Vector linear solvability can differ from scalar solvability for certain networks.

Explicit networks exist that are vector solvable of dimension L but not scalar solvable.

Some networks have scalar solutions over smaller fields but no vector solutions of dimension L.

Abstract

Vector linear network coding (LNC) is a generalization of the conventional scalar LNC, such that the data unit transmitted on every edge is an $L$-dimensional vector of data symbols over a base field GF($q$).
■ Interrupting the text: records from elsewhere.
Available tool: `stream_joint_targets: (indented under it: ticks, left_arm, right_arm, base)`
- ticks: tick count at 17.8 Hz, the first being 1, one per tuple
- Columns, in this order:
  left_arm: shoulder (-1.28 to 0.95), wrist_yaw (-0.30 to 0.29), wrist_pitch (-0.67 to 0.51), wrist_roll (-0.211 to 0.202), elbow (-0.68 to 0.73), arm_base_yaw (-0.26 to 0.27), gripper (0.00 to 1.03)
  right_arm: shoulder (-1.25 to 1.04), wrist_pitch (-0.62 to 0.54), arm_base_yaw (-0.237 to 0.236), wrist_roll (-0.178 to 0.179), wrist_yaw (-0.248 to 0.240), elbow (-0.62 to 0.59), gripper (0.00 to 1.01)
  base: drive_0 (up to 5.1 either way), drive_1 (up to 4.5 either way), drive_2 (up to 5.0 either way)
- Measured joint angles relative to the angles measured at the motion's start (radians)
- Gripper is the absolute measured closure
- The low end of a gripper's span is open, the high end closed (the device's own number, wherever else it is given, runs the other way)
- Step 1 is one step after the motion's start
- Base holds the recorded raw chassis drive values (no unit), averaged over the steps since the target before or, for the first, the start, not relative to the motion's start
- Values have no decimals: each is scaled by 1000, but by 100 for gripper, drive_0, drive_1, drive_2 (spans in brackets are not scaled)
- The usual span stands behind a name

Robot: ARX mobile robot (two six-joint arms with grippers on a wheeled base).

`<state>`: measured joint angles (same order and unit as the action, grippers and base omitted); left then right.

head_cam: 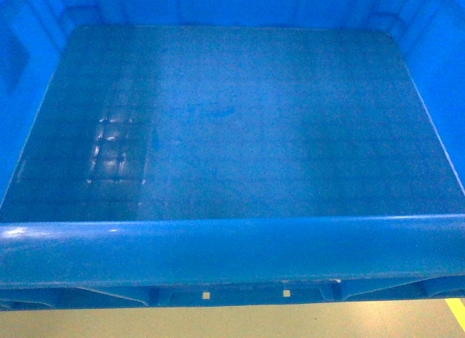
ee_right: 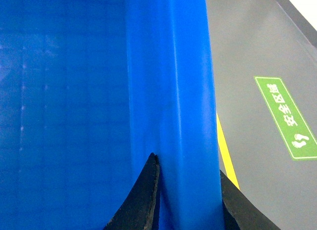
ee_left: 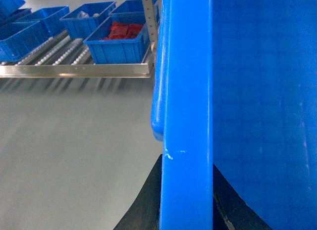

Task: Place box next to blue box on left shelf

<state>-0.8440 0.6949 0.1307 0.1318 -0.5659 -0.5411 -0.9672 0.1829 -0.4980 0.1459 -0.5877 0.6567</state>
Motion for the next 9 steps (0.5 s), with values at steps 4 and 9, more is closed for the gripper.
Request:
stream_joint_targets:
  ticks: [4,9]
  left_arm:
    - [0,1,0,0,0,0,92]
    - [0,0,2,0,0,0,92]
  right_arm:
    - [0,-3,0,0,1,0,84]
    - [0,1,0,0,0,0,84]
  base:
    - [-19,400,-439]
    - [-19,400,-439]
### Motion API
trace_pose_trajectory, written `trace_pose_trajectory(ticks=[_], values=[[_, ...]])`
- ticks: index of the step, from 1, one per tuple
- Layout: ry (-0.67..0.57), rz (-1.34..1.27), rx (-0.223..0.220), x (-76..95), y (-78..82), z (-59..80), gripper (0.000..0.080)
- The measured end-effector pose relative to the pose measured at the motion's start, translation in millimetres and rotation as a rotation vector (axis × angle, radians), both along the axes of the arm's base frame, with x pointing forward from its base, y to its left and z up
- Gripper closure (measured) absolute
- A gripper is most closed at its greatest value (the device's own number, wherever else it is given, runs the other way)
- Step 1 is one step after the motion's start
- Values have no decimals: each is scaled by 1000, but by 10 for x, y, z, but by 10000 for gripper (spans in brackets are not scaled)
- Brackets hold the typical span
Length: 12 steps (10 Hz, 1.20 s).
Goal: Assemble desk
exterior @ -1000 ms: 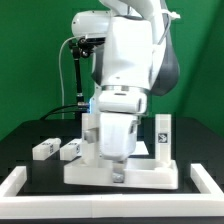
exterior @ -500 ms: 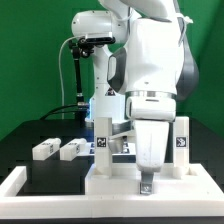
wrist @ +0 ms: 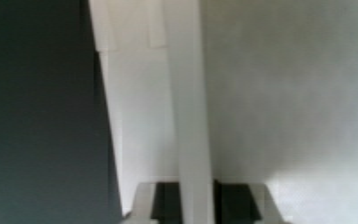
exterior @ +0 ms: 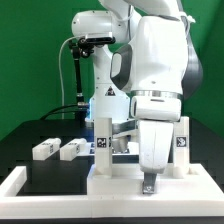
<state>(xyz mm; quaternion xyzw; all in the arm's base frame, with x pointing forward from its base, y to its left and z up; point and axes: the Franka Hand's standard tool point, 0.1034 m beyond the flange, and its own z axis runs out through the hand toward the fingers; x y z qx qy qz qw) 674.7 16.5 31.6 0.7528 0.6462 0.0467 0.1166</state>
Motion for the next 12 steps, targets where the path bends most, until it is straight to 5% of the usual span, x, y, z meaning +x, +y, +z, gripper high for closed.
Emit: trace_pose_trajectory(ticks=[2, 4, 5, 6, 7, 12], values=[[2, -1, -1, -5, -7, -7, 738], [2, -1, -1, -6, -12, -9, 423], [2, -2, -1, -6, -14, -10, 423], [2, -2, -1, -6, -15, -11, 232], [2, -2, -1, -7, -17, -11, 175], [3, -3, -1, -7, -22, -13, 150]])
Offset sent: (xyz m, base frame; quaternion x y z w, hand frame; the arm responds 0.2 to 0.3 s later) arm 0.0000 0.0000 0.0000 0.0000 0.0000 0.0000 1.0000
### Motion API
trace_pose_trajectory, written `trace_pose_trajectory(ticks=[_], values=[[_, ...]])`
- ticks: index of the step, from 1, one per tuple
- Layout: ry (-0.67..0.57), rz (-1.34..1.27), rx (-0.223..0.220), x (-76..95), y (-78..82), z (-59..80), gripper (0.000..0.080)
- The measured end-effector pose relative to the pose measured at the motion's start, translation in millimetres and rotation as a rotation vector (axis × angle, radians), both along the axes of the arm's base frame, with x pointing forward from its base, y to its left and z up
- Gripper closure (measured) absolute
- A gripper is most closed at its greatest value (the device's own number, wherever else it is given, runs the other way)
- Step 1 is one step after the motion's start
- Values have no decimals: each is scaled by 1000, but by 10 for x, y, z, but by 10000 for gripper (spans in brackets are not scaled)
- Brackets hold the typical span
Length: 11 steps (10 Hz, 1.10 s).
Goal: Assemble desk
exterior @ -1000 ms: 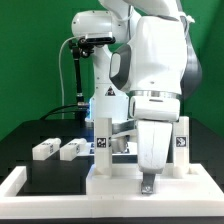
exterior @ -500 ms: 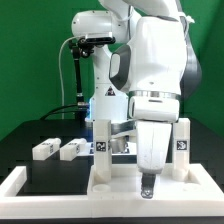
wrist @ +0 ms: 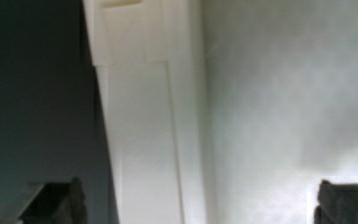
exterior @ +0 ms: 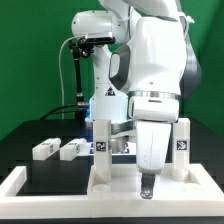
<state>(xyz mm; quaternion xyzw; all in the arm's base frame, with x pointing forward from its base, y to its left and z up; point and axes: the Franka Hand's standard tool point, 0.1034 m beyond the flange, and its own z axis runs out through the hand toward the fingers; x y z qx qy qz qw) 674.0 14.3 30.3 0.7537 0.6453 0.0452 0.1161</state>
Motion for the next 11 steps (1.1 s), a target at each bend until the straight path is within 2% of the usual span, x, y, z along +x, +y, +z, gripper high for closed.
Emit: trace_pose_trajectory(ticks=[1, 2, 4, 5, 10, 11], values=[[-1, -1, 0, 4, -10, 10, 150], [-1, -10, -8, 5, -95, 157, 150], [14, -70, -13, -93, -239, 598, 150], [-5, -94, -7, -83, -234, 751, 150], [-43, -398, 64, -84, -220, 724, 150], [-47, -454, 89, -120, -382, 821, 150]])
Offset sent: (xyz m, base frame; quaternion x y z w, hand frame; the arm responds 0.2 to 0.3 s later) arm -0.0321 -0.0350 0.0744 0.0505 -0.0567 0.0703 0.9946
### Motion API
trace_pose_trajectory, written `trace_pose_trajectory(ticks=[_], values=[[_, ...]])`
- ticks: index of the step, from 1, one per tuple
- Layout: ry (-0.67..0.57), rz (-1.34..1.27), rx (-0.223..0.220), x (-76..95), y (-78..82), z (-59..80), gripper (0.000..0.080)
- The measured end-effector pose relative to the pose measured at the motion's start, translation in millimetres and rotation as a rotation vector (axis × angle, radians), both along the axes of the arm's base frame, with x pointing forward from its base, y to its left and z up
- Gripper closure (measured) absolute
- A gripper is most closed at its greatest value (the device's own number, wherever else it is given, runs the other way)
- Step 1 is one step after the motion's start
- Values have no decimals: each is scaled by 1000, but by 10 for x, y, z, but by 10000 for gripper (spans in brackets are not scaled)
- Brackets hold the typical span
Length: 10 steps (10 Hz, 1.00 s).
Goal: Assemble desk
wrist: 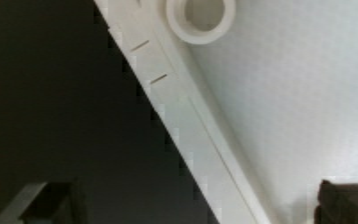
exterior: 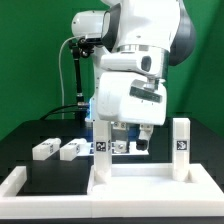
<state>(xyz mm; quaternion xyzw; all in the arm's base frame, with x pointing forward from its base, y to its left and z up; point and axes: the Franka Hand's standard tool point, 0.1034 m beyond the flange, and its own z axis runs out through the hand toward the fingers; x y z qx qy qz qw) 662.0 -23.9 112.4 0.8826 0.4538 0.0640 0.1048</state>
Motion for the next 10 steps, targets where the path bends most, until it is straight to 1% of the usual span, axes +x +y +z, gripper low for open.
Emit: trace_pose_trajectory(ticks=[1, 2, 3, 4, 6, 8, 9, 10], values=[[-6, -87, 34, -109, -251, 122, 150], [-2, -120, 40, -191, -414, 186, 150], [-9, -172, 52, -281, -617, 253, 150], [-17, -227, 63, -402, -781, 272, 150], [-27, -359, 93, -402, -734, 242, 150], [-39, -476, 123, -408, -735, 223, 150], [-39, -546, 143, -455, -773, 177, 150], [-37, -591, 157, -561, -887, 143, 150]])
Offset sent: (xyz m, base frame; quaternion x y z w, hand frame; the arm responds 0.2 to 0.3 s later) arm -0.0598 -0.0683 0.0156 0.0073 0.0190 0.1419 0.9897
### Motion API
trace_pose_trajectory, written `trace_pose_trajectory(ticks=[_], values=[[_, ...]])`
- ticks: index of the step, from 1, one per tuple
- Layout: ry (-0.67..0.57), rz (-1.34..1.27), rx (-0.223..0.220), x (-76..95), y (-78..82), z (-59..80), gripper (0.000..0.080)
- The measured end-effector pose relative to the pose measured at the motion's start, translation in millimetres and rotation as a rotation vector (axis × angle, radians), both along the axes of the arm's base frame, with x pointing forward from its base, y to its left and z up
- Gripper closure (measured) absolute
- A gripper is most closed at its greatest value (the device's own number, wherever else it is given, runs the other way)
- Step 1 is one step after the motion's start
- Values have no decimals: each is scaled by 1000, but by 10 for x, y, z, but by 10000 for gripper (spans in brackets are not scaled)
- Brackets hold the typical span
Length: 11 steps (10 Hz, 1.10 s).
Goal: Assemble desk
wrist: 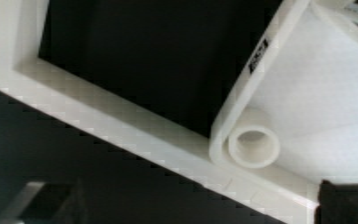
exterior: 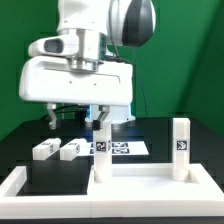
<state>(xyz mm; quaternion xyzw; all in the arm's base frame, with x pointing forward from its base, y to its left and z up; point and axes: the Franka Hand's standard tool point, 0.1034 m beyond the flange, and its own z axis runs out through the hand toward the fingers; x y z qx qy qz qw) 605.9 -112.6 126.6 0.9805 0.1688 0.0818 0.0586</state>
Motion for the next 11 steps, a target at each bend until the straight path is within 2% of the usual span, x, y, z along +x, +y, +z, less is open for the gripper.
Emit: trace_pose_trajectory(ticks=[2, 3, 4, 7, 9, 10, 11], values=[[4, -107, 32, -387, -303, -73, 150], [1, -196, 58, -491, -418, -68, 150], [-8, -330, 105, -532, -448, -78, 150], [-1, -335, 110, -538, -430, -93, 150], [50, -415, 144, -786, -646, -132, 150], [163, -480, 188, -1010, -728, -175, 150], [282, -544, 235, -1083, -702, -128, 150]])
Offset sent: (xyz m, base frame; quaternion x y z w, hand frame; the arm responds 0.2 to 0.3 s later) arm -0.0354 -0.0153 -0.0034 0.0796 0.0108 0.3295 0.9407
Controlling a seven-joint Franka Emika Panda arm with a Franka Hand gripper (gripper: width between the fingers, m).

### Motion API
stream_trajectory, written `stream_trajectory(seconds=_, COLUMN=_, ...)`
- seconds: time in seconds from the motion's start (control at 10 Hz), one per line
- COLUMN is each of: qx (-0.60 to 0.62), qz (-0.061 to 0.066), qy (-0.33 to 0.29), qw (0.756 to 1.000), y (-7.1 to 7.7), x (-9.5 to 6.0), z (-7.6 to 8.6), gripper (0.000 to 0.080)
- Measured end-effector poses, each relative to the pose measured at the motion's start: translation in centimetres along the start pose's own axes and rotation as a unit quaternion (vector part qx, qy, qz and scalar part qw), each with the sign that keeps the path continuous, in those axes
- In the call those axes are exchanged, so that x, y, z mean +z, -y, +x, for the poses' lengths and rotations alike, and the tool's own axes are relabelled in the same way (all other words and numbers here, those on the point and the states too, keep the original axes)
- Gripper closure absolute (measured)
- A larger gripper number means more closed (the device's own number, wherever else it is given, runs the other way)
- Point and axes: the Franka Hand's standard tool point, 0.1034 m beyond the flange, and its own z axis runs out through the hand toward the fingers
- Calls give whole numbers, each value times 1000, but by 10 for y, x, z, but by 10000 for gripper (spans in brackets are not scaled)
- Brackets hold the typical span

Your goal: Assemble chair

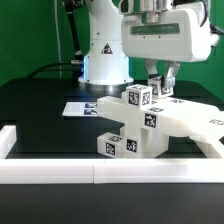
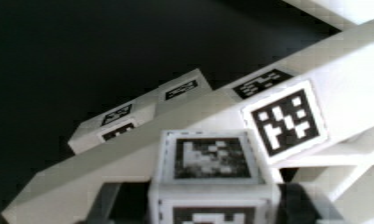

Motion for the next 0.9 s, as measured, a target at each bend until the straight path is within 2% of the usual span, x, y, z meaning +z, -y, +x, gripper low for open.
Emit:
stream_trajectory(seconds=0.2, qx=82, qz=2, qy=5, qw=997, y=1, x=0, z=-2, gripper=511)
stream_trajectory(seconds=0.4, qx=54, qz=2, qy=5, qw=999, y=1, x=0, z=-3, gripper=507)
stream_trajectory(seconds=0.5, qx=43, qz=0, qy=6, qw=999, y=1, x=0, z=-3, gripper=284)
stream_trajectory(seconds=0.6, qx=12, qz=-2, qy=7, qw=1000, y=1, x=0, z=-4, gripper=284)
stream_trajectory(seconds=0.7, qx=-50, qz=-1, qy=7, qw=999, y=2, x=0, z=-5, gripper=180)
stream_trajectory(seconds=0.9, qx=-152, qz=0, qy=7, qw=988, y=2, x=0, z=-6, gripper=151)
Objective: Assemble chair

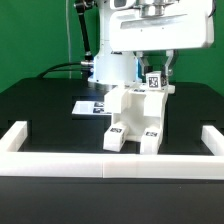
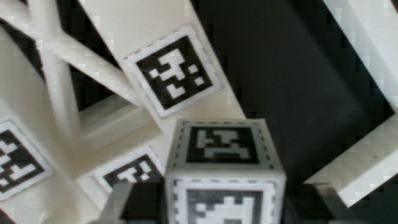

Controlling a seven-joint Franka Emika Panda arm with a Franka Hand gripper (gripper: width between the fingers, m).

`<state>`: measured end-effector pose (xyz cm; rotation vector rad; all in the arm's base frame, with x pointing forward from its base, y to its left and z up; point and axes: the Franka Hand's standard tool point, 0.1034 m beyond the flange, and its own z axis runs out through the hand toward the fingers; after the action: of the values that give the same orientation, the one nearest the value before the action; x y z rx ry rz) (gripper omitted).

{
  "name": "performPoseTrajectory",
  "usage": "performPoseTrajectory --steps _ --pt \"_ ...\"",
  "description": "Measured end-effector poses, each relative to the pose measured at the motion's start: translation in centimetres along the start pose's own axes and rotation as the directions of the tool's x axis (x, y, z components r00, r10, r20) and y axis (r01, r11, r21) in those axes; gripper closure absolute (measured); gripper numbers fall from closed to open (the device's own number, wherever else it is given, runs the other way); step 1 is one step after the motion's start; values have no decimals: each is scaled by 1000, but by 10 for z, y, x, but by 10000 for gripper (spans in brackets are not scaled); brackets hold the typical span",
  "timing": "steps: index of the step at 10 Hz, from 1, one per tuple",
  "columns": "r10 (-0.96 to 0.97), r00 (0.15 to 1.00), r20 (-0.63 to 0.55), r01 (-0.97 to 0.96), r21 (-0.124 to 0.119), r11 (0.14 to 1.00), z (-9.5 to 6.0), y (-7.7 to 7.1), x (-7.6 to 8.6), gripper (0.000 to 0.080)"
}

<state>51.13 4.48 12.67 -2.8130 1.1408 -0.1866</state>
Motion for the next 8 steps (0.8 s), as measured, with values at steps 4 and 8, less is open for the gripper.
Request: performPoseTrajectory --steps 4,8 --pt "324 946 7 -324 7 946 1 -3 1 511" --pt "475 880 2 -475 16 880 2 -9 7 511"
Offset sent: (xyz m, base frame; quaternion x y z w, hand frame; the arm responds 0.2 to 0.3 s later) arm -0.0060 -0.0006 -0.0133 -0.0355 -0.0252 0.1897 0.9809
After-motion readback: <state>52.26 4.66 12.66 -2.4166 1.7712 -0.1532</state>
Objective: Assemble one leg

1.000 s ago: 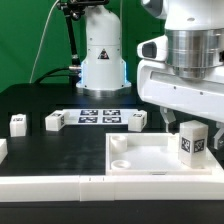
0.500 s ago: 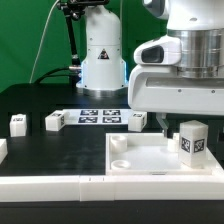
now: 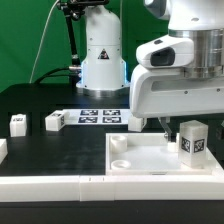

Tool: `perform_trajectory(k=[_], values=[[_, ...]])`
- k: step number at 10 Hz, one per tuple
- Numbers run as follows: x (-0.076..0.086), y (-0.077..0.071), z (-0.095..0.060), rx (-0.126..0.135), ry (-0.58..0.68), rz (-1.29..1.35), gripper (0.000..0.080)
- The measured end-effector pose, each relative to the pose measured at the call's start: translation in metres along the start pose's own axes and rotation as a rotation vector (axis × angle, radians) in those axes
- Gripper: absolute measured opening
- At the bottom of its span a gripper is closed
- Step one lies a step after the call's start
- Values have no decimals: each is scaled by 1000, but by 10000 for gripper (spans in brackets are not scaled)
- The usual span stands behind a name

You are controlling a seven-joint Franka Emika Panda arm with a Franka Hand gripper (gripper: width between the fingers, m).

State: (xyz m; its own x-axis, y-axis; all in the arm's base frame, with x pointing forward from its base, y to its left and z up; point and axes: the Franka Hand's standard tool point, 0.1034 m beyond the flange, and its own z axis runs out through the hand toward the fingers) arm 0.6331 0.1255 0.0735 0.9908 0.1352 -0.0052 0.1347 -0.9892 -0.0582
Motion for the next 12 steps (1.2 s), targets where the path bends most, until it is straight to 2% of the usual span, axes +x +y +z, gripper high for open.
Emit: perform_trajectory(k=[1, 2, 3, 8, 12], values=[[0, 0, 0, 1, 0, -24, 521], [0, 0, 0, 1, 0, -23, 383], [0, 3, 0, -2, 0, -21, 292], [0, 8, 0, 1, 0, 46, 292], [0, 9, 2, 26, 8, 615, 294]])
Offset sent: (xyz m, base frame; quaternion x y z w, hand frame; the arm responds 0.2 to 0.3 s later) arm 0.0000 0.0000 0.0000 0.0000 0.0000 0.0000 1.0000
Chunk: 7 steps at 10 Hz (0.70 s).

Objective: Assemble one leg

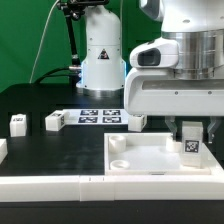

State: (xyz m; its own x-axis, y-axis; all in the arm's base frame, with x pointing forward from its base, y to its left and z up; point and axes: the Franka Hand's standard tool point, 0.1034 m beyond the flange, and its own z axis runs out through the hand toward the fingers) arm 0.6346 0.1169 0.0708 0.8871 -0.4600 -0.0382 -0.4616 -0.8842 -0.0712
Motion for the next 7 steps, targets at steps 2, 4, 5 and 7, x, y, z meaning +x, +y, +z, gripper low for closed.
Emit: perform_trajectory(k=[2, 4, 5, 7], values=[[1, 2, 0, 13, -2, 238, 294], [1, 2, 0, 10, -8, 434, 294], [0, 3, 0, 11, -13, 522, 294], [0, 3, 1, 9, -15, 668, 294]])
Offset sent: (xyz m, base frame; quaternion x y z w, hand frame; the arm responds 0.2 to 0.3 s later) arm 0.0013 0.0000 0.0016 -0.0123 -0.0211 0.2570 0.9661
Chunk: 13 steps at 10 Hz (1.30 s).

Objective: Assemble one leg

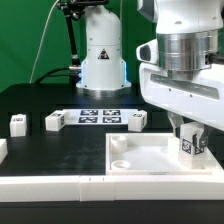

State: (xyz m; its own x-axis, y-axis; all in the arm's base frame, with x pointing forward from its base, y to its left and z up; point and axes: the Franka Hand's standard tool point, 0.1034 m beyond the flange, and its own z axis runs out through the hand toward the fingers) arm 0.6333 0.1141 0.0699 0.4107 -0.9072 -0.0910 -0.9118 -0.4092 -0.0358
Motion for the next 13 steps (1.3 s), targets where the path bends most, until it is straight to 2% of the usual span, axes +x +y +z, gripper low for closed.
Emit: perform_trajectory(k=[2, 4, 5, 6, 7, 8, 10, 13], values=[[0, 0, 0, 1, 1, 107, 294], [0, 0, 0, 0, 1, 69, 294], [-1, -1, 0, 3, 2, 57, 474], [-2, -2, 0, 12, 5, -40, 474], [-2, -3, 0, 10, 8, -169, 608], [-5, -3, 0, 9, 8, -284, 637], [-10, -4, 2, 2, 13, -496, 647], [-9, -4, 2, -4, 17, -786, 648]])
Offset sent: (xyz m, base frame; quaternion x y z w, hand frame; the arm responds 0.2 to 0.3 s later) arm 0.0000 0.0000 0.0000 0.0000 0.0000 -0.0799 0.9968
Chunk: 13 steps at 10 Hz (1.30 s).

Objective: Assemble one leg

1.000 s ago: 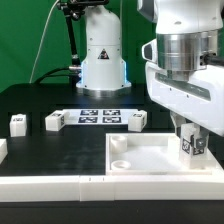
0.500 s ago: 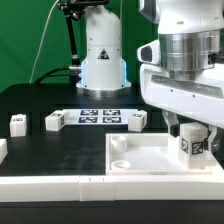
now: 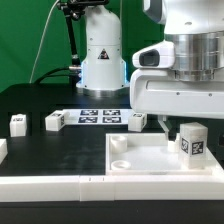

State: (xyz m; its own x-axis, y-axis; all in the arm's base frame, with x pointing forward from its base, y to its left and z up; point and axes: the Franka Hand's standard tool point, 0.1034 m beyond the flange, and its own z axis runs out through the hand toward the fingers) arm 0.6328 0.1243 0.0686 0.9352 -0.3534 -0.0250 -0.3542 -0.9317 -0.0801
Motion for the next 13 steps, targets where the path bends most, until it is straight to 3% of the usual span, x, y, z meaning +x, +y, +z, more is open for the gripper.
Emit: perform_trajectory(k=[6, 8, 9, 10, 13], values=[[1, 1, 0, 0, 2, -364, 648], [1, 1, 0, 0, 2, -363, 412], [1, 1, 0, -1, 2, -363, 412], [2, 2, 0, -1, 2, -362, 291], [3, 4, 0, 2, 1, -297, 291]])
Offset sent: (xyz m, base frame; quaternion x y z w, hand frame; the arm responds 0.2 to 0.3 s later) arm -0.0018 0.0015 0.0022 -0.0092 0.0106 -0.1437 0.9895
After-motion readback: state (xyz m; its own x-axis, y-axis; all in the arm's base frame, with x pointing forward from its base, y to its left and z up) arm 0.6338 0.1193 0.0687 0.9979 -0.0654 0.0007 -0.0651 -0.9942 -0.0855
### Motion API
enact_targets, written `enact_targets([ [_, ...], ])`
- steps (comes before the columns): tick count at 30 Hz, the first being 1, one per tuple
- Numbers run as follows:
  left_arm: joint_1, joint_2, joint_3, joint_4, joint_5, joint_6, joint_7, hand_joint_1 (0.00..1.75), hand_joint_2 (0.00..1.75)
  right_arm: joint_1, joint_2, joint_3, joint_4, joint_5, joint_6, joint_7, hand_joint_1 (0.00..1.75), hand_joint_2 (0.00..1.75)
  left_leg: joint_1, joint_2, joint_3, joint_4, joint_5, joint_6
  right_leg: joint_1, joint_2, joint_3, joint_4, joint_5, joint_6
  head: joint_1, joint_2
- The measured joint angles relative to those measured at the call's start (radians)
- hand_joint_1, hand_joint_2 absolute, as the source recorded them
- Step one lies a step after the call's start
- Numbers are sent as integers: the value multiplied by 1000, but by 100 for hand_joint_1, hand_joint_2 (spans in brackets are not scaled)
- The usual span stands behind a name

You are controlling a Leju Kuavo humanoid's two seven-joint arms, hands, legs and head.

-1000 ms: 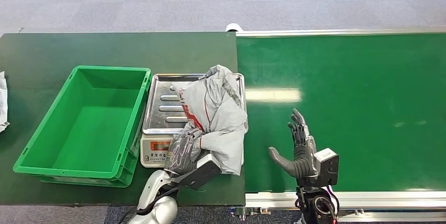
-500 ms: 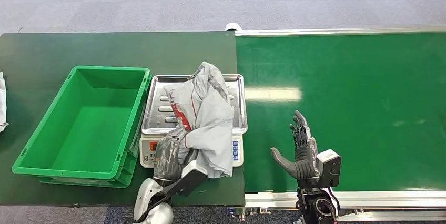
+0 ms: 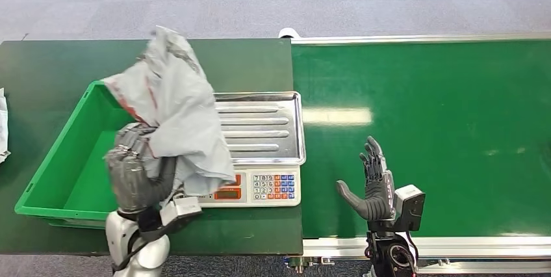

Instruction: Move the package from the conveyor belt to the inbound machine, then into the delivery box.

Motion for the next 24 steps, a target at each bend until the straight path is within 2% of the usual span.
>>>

Vector LNC enriches the choices of coding operations at intermediate nodes, and there is a popular conjecture on the benefit of vector LNC over scalar LNC in terms of alphabet size of data units: there exist (single-source) multicast networks that are vector linearly solvable of dimension $L$ over GF($q$) but not scalar linearly solvable over any field of size $q' \leq q^L$. This paper introduces a systematic way to construct such multicast networks, and subsequently establish explicit instances to affirm the positive answer of this conjecture for \emph{infinitely many} alphabet sizes $p^L$ with respect to an \emph{arbitrary} prime $p$. On the other hand, this paper also presents explicit instances with the special property that they do not have a vector linear solution of dimension $L$ over GF(2) but have scalar linear solutions over GF($q'$) for some $q' < 2^L$, where $q'$ can be odd or even. This discovery also unveils that over a given base field, a multicast network that has a vector linear solution of dimension $L$ does not necessarily have a vector linear solution of dimension $L' > L$.